E’ esattamente questo a minare la credibilità del governo Netanyahu e dello schieramento di destra israeliano.

L’organizzazione Human Rights Watch nel suo ultimo rapporto denuncia la politica governativa israeliana nei territori palestinesi come una strategia di tipo apartheid. Consistente nel dominio di una etnia sull’altra e in una “sistematica oppressione” da parte di una etnia sull’altra.
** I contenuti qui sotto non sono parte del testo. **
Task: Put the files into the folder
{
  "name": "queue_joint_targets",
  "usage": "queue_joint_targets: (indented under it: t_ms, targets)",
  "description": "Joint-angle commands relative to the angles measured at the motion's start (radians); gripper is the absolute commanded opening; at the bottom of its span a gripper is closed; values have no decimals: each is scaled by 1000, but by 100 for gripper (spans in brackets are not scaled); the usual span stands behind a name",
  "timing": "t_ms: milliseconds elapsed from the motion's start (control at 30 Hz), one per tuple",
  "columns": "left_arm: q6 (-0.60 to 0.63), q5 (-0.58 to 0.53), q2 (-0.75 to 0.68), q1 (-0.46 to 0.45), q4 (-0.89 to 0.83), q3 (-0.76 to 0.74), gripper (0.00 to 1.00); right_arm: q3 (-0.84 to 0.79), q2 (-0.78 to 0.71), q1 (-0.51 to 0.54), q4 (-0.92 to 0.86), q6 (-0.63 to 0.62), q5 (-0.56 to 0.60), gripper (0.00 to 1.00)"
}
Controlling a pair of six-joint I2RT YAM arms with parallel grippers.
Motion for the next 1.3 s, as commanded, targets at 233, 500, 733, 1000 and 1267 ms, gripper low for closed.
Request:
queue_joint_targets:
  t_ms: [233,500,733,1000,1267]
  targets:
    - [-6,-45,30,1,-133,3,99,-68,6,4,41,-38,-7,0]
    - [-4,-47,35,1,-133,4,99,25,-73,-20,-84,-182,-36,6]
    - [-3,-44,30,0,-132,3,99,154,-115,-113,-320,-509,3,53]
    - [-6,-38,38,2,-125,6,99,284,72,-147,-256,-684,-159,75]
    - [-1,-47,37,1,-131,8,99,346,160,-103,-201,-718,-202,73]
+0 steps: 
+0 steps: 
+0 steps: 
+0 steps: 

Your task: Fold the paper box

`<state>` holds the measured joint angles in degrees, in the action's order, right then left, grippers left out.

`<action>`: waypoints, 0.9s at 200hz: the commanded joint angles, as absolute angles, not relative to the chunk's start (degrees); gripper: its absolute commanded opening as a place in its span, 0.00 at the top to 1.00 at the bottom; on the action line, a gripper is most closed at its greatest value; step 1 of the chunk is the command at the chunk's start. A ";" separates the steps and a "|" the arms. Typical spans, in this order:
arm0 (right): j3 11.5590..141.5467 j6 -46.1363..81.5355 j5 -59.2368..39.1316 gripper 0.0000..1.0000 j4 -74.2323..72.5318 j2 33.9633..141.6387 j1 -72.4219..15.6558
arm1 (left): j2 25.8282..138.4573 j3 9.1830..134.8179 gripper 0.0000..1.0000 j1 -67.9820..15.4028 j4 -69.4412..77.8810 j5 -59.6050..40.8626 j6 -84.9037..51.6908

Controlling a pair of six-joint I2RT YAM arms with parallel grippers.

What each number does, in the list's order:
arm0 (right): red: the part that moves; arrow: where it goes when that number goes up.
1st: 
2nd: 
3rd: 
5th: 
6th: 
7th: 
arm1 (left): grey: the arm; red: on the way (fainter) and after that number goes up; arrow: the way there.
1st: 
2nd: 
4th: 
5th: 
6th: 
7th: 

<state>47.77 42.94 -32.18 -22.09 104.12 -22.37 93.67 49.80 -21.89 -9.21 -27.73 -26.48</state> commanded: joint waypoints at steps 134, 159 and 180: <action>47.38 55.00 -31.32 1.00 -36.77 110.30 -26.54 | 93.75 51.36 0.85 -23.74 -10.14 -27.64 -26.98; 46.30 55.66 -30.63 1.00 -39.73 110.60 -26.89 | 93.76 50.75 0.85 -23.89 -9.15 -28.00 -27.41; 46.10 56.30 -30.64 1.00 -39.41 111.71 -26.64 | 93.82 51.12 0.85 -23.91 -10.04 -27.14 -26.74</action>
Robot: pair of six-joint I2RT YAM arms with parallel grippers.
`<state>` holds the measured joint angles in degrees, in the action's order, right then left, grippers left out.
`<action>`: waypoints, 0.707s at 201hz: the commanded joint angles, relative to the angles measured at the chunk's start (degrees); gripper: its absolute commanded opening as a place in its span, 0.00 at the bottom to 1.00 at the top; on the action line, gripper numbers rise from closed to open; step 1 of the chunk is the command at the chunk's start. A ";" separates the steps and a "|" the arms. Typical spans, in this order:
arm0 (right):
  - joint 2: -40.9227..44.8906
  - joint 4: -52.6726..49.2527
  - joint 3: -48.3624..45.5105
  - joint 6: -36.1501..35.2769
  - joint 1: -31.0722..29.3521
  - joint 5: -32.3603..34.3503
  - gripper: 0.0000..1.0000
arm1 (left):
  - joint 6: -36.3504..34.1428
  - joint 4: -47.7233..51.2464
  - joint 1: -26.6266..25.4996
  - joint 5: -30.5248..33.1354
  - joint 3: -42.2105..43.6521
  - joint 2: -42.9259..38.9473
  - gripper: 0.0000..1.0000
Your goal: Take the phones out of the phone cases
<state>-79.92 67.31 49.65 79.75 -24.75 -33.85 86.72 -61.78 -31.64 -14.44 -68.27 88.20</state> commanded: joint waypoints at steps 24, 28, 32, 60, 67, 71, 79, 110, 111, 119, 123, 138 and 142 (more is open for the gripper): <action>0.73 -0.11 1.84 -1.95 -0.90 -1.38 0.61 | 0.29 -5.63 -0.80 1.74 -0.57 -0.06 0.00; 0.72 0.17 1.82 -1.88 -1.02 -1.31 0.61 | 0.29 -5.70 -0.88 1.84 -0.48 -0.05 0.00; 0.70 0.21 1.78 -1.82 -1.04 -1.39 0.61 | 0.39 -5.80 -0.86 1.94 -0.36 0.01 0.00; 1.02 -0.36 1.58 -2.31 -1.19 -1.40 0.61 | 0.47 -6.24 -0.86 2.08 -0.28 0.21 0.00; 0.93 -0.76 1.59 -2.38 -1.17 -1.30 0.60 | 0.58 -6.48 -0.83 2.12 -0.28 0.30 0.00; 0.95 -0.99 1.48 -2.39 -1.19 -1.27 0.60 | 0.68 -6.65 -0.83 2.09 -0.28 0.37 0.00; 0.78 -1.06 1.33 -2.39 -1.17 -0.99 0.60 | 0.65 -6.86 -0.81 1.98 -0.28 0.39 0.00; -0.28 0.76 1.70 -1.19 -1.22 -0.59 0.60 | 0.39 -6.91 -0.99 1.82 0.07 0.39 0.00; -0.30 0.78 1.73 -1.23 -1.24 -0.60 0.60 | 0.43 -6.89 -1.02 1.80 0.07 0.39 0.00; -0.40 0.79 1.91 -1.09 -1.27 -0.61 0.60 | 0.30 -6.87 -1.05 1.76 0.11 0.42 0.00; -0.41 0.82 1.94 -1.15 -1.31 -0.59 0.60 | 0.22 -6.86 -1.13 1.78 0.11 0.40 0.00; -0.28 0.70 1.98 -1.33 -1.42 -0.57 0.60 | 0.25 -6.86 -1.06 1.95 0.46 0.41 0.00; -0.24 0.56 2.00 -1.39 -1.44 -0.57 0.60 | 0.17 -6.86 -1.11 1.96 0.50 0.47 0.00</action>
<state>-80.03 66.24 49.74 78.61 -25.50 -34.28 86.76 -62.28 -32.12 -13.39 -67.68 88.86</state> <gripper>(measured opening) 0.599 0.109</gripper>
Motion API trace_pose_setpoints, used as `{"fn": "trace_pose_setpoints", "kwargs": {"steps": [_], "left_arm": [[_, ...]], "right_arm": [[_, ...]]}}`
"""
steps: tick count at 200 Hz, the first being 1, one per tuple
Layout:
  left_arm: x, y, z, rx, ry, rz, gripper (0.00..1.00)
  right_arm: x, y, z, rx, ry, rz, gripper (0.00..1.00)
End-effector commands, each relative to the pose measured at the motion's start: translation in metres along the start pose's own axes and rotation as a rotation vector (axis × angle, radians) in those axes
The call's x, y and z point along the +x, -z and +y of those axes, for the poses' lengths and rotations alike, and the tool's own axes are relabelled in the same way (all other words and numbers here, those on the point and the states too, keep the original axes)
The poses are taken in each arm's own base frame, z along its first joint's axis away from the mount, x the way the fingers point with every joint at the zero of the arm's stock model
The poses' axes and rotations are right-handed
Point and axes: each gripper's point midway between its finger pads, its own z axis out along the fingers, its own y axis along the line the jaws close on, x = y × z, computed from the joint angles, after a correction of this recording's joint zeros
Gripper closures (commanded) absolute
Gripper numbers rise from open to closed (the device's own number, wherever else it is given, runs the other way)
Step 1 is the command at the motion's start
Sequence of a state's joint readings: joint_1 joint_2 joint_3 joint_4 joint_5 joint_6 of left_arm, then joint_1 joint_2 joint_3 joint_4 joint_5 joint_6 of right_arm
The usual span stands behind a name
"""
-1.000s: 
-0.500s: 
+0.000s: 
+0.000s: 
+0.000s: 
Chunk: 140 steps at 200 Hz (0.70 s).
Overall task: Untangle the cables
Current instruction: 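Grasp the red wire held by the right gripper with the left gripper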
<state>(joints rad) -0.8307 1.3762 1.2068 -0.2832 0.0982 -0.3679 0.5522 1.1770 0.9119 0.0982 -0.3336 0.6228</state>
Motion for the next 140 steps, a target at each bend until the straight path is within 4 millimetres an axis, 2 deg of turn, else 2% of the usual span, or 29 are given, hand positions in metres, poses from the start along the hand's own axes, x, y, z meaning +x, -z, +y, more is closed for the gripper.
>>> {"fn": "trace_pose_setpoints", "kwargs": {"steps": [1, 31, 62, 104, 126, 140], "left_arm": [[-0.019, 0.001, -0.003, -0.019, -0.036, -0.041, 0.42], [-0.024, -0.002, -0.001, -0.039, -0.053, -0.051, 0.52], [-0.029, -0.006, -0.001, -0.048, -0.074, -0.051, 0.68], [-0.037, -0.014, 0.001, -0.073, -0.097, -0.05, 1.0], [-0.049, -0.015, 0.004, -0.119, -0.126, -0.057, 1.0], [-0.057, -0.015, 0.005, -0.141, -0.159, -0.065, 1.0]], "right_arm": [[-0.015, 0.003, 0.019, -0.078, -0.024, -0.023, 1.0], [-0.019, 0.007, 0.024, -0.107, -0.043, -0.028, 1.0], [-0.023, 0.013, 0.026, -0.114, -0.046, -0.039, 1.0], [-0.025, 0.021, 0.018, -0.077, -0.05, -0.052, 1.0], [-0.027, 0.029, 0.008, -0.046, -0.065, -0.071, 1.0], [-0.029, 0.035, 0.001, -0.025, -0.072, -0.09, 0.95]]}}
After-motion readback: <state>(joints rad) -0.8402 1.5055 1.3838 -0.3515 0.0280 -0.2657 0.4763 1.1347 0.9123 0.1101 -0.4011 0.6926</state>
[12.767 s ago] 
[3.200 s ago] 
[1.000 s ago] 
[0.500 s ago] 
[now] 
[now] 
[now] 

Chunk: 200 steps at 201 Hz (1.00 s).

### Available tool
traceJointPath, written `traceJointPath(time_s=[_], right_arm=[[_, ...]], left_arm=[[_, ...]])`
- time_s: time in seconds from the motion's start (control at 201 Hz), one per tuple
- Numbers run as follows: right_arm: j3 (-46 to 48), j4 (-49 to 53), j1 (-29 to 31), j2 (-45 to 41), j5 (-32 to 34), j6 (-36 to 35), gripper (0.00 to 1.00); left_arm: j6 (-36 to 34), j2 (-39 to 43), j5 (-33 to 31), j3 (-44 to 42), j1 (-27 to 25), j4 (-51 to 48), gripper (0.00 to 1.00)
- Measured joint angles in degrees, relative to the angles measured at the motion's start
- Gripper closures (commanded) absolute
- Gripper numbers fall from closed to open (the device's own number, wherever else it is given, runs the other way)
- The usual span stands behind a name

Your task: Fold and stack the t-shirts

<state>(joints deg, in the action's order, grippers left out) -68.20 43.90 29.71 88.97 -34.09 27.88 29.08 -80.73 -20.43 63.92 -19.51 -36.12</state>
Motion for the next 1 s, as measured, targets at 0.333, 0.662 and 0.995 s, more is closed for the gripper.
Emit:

L’opinione pubblica non è cieca. In Italia è nettamente maggioritaria tra gli intervistati da SWG la percezione che entrambe le parti in causa abbiano originato il conflitto di Gaza: 41 per cento. Il 18% dà la colpa agli israeliani e il 9 % ai palestinesi. Negli Stati Uniti il Pew Research Center sta registrando un cambiamento di atteggiamento persino nell’opinione pubblica ebraica. Già un anno fa il 37 % dei giovani ebrei americani sotto i trent’anni considerava la politica di Washington “troppo in favore di Israele”. Che l’opzione “due popoli/due stati” sia tramontata è una idea di parte travestita sussiegosamente da realpolitik. Non a caso su mandato del presidente Biden, che fiuta il clima politico internazionale, il rappresentante americano all’Onu è tornato a parlare della “soluzione a due stati”. Al Consiglio di sicurezza il diplomatico Richard Mills ha citato espressamente tra i fenomeni negativi (da parte israeliana) “annessione di territorio, attività di insediamento e demolizioni”.

Quest’oggi si terrà in tutta la Terrasanta una veglia di preghiera per la pace, cui ha aderito papa Francesco. “Non è più tempo di dichiarazioni generiche – afferma il patriarca cattolico Pizzaballa – servono pace e giustizia. Aggiungo anche un’altra parola fondamentale, il perdono”.